- [Description of the task]
Could you please count how many lines in the data below hold the string "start"? Reply with only the number.
· · · · ·
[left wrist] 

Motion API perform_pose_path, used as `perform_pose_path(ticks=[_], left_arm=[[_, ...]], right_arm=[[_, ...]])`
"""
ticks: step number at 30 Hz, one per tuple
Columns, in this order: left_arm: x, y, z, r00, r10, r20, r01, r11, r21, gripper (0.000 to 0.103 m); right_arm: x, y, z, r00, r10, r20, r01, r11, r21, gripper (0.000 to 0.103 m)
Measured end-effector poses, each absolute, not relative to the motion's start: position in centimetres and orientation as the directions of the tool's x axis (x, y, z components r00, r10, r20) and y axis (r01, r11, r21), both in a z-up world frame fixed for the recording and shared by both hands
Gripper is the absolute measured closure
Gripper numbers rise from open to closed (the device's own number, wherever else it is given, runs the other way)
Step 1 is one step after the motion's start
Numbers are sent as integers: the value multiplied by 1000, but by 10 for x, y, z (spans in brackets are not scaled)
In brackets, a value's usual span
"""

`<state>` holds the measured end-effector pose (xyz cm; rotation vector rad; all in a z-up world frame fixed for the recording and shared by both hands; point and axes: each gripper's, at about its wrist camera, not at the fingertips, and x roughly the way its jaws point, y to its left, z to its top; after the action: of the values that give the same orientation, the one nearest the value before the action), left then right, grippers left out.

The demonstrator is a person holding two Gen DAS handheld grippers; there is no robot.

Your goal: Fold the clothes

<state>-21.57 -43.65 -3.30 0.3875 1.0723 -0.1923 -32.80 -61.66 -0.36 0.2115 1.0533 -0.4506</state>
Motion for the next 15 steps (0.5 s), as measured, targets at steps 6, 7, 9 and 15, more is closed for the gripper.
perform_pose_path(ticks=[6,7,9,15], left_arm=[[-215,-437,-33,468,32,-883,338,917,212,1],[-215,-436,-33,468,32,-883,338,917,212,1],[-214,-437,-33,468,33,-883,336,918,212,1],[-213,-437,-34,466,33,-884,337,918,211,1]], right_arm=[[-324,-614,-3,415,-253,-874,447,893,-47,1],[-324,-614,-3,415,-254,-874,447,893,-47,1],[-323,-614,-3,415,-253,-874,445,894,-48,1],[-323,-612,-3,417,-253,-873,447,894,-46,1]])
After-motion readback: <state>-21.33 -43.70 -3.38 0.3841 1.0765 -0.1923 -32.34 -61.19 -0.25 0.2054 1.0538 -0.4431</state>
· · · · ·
- [Finished exercise]
2